▶ TASK TO COMPLETE
Exact copies of all the lines below are required, with the pictures omitted.

▶ INFORMATION GIVEN
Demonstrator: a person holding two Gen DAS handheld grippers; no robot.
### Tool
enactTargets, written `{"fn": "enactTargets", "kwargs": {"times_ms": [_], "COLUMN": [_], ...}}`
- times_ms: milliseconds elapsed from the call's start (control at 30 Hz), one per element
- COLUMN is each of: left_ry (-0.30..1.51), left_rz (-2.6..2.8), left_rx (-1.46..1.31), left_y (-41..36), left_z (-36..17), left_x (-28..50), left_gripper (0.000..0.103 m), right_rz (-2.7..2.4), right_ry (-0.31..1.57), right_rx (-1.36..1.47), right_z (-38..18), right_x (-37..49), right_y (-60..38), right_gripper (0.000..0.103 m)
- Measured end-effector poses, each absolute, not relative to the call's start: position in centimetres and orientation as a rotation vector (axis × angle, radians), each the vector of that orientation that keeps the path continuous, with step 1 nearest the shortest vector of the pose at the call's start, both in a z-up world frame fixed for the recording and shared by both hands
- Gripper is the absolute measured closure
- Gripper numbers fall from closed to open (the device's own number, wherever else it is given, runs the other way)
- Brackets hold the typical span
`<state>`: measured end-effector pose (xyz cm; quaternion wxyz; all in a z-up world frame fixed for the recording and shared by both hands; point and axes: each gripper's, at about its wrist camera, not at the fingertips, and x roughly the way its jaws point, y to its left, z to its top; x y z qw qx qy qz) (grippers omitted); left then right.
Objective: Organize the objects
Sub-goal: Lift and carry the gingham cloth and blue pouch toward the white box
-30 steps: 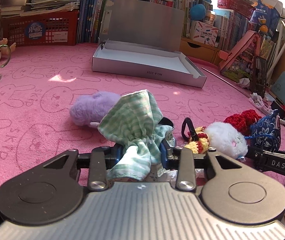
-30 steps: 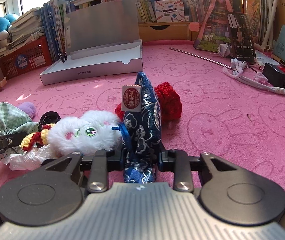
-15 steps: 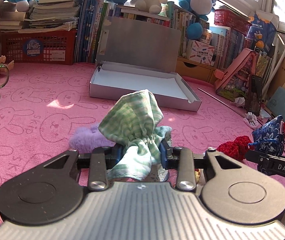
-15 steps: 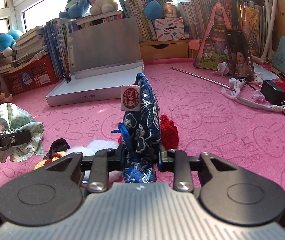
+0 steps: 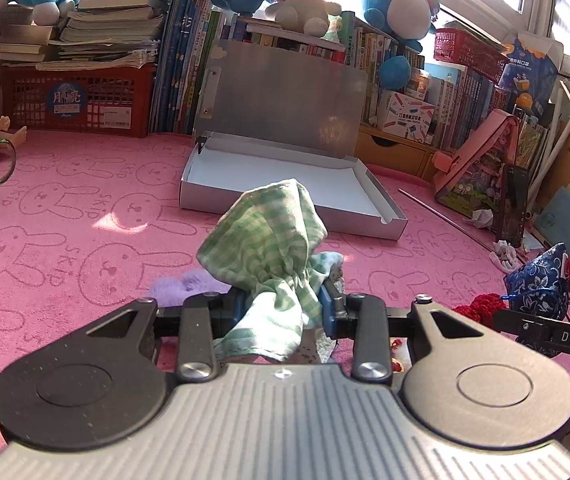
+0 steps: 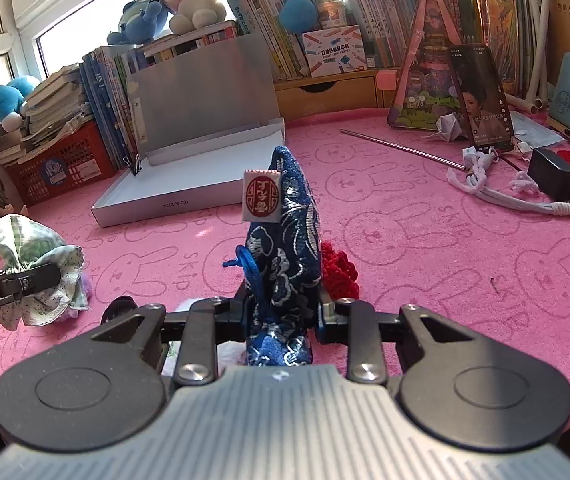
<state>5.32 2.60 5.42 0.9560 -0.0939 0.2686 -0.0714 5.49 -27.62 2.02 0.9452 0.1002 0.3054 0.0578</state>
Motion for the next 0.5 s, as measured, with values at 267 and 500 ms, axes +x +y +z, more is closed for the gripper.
{"fn": "enactTargets", "kwargs": {"times_ms": [267,500], "left_ry": [0.532,0.533], "left_rz": [-0.152,-0.161], "left_rx": [-0.193,-0.196], "left_y": [2.8,3.0], "left_z": [6.1,6.5], "left_x": [6.5,7.6], "left_gripper": [0.062,0.062], "right_rz": [0.131,0.148], "right_ry": [0.616,0.61], "right_rx": [0.234,0.252], "right_z": [2.7,3.4], "right_x": [6.8,8.0], "right_y": [-28.0,-28.4], "right_gripper": [0.069,0.069]}}
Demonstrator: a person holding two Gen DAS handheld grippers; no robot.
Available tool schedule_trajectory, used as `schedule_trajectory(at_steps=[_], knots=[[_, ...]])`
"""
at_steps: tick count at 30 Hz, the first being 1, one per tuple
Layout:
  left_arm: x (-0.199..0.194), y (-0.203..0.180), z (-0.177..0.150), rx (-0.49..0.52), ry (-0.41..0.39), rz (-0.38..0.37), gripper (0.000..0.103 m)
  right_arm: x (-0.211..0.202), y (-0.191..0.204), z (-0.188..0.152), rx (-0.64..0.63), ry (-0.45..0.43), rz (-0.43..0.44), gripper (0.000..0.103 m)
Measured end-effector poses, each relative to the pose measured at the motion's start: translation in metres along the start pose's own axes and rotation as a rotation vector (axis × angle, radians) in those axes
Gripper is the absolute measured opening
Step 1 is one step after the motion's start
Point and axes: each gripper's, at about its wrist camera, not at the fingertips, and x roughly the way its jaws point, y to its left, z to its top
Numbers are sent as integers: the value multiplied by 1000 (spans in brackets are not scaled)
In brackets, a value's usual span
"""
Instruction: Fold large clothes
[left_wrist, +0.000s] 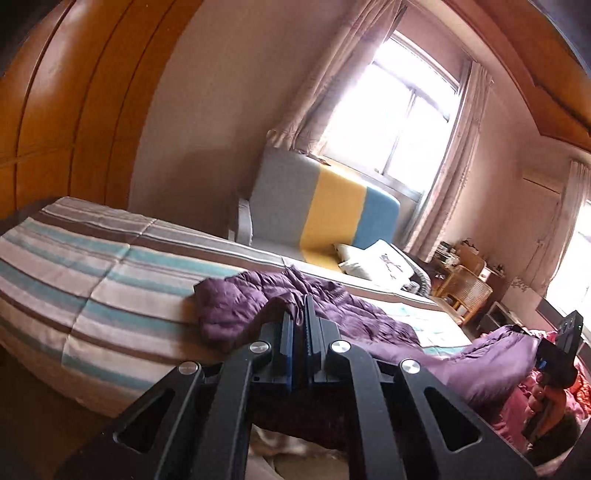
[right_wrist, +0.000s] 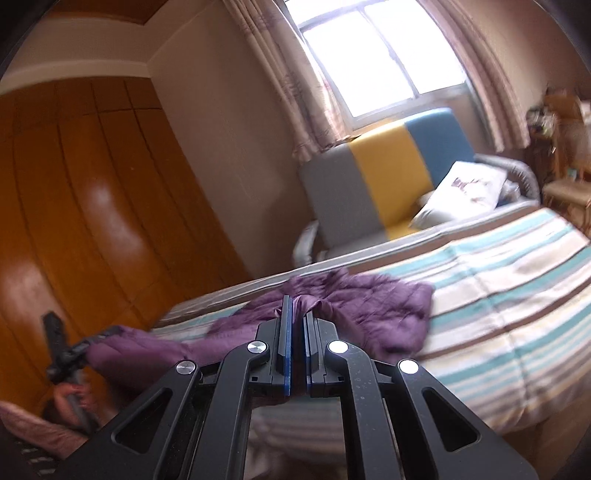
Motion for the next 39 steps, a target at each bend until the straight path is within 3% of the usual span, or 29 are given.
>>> schedule_trajectory(at_steps=[4,11,22,32,39], knots=[[27,-3,3,29,-37,46,4,31,2,3,-66,-25,-91,5],[88,2,22,57,-49,89,5,91,-23,18,-54,-11,-176,5],[182,18,28,77,-3,189,5,183,-48,24,-81,65,-288,5],[279,43,8,49,133,287,7,266,-88,-6,6,228,-362,5],[326,57,-23,42,238,300,11,303,-102,-33,0,334,-406,5]])
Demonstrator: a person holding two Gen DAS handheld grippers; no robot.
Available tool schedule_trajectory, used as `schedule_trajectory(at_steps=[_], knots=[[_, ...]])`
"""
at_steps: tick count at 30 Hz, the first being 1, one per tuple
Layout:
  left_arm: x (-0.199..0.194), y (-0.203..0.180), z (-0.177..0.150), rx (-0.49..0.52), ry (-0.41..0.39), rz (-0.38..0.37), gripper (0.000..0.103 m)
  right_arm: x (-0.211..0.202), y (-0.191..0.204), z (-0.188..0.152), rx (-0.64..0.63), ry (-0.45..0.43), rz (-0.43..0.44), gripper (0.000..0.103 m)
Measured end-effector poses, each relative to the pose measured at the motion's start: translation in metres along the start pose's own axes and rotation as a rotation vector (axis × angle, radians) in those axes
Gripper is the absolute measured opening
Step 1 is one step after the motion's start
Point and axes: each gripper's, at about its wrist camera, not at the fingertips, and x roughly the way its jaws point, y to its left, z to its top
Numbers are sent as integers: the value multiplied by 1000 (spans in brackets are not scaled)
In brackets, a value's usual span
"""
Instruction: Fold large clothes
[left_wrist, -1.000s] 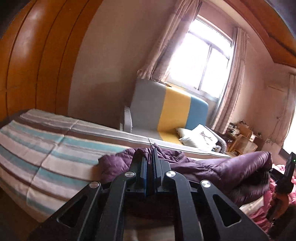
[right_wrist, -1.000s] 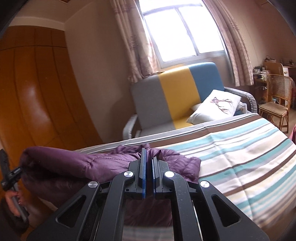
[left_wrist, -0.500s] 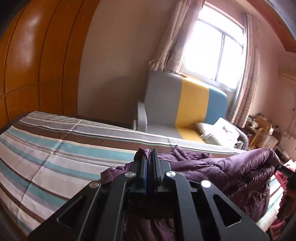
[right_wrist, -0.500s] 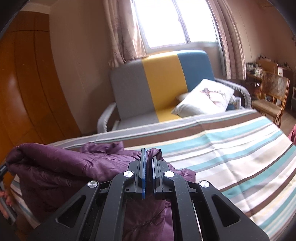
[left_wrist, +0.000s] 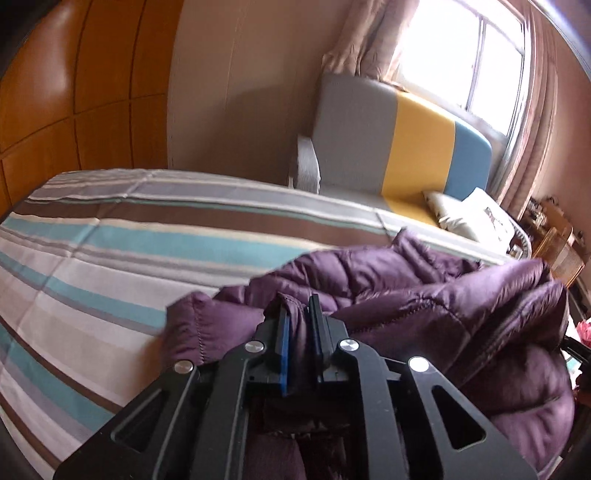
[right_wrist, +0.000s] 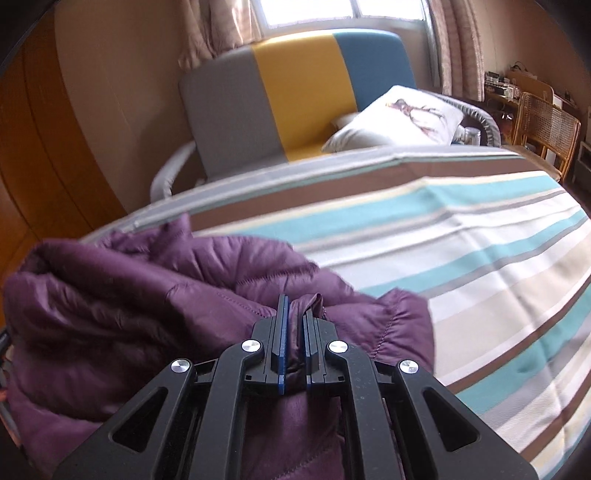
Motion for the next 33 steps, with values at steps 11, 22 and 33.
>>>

▶ SOLUTION
Demonstrator: a person holding two Gen DAS handheld grippers; no robot.
### Tool
enactTargets, written `{"fn": "enactTargets", "kwargs": {"times_ms": [_], "COLUMN": [_], ...}}`
- times_ms: milliseconds elapsed from the call's start (control at 30 Hz), one per element
- COLUMN is each of: left_ry (-0.30..1.51), left_rz (-2.6..2.8), left_rx (-1.46..1.31), left_y (-41..36), left_z (-36..17), left_x (-28..50), left_gripper (0.000..0.103 m), right_rz (-2.7..2.4), right_ry (-0.31..1.57), right_rx (-1.36..1.47), right_z (-38..18), right_x (-37..49), right_y (-60..38), right_gripper (0.000..0.103 m)
- Measured end-effector poses, each absolute, not relative to the call's start: position in centimetres and orientation as a rotation vector (axis × angle, radians), each the vector of that orientation that keeps the path continuous, with step 1 nearest the shortest vector of the pose at the call's start, both in a z-up world frame fixed for the recording and shared by both hands
- Gripper is the absolute measured closure
- Gripper numbers fall from closed to open (the device's own number, wherever else it is given, runs the other way)
- Brackets hold the typical span
`<state>`: measured end-effector pose (xyz cm; quaternion wxyz; all in a z-up world frame fixed for the recording and shared by both hands; point and axes: each gripper's, at about its wrist camera, not at the fingertips, and x roughly the way its jaws point, y to its left, z to its top; x y z qw qx qy qz) (grippers omitted); left then right.
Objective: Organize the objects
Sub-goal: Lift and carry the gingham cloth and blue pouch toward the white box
-30 steps: 
-30 steps: 
-15 steps: 
-15 steps: 
+0 steps: 
+0 steps: 
<state>5.32 2.60 5.42 0.9560 -0.0939 0.2686 -0.0714 5.49 -27.62 2.02 0.9452 0.1002 0.3054 0.0578</state>
Motion for the next 0.5 s, as measured, with values at 267 and 500 ms, axes +x +y +z, more is closed for the gripper.
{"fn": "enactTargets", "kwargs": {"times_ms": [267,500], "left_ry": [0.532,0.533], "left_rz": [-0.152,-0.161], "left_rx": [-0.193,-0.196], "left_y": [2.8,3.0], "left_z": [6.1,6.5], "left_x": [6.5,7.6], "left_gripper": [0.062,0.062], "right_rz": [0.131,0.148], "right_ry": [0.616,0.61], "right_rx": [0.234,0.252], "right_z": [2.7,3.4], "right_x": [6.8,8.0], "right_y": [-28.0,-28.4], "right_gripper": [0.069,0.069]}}
Demonstrator: a person holding two Gen DAS handheld grippers; no robot.
Available tool schedule_trajectory, used as `schedule_trajectory(at_steps=[_], knots=[[_, ...]])`
"""
at_steps: tick count at 30 Hz, the first being 1, one per tuple
Layout:
  left_arm: x (-0.199..0.194), y (-0.203..0.180), z (-0.177..0.150), rx (-0.49..0.52), ry (-0.41..0.39), rz (-0.38..0.37), gripper (0.000..0.103 m)
  right_arm: x (-0.211..0.202), y (-0.191..0.204), z (-0.188..0.152), rx (-0.64..0.63), ry (-0.45..0.43), rz (-0.43..0.44), gripper (0.000..0.103 m)
Measured end-effector poses, each relative to the pose measured at the motion's start: translation in metres along the start pose's own axes and rotation as a rotation vector (axis × angle, radians) in those axes
Gripper is the absolute measured opening
Step 1 is one step after the motion's start
Point and axes: each gripper's, at about its wrist camera, not at the fingertips, and x roughly the way its jaws point, y to its left, z to its top
Numbers are sent as integers: the value multiplied by 1000 (spans in brackets are not scaled)
In brackets, a value's usual span
"""
Instruction: Fold large clothes
[left_wrist, +0.000s] 
[right_wrist, +0.000s] 
Motion for the next 39 steps, a target at each bend until the straight path is within 3% of the usual span, or 29 are given.
>>> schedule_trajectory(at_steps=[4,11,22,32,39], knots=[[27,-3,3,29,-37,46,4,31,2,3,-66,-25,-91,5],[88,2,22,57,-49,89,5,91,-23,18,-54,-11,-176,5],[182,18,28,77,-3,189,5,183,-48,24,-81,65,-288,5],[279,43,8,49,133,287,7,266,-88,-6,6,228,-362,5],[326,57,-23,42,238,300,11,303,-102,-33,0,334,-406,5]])
Demonstrator: a person holding two Gen DAS handheld grippers; no robot.
Available tool schedule_trajectory, used as `schedule_trajectory(at_steps=[_], knots=[[_, ...]])`
"""
at_steps: tick count at 30 Hz, the first being 1, one per tuple
Layout:
  left_arm: x (-0.199..0.194), y (-0.203..0.180), z (-0.177..0.150), rx (-0.49..0.52), ry (-0.41..0.39), rz (-0.38..0.37), gripper (0.000..0.103 m)
  right_arm: x (-0.211..0.202), y (-0.191..0.204), z (-0.188..0.152), rx (-0.64..0.63), ry (-0.45..0.43), rz (-0.43..0.44), gripper (0.000..0.103 m)
Measured end-effector poses, each relative to the pose measured at the motion's start: translation in metres along the start pose's own axes and rotation as a rotation vector (axis × angle, radians) in those axes
Gripper is the absolute measured opening
Step 1 is one step after the motion's start
Point and axes: each gripper's, at about its wrist camera, not at the fingertips, and x roughly the way its jaws point, y to its left, z to its top
Numbers are sent as integers: the value multiplied by 1000 (spans in brackets are not scaled)
In brackets, a value's usual span
"""
Instruction: Fold large clothes
[left_wrist, -1.000s] 
[right_wrist, -1.000s] 
[left_wrist, -0.500s] 
[right_wrist, -0.500s] 
[left_wrist, +0.000s] 
[right_wrist, +0.000s] 
Motion for the next 33 steps, with values at steps 11, 22 and 33.
>>>

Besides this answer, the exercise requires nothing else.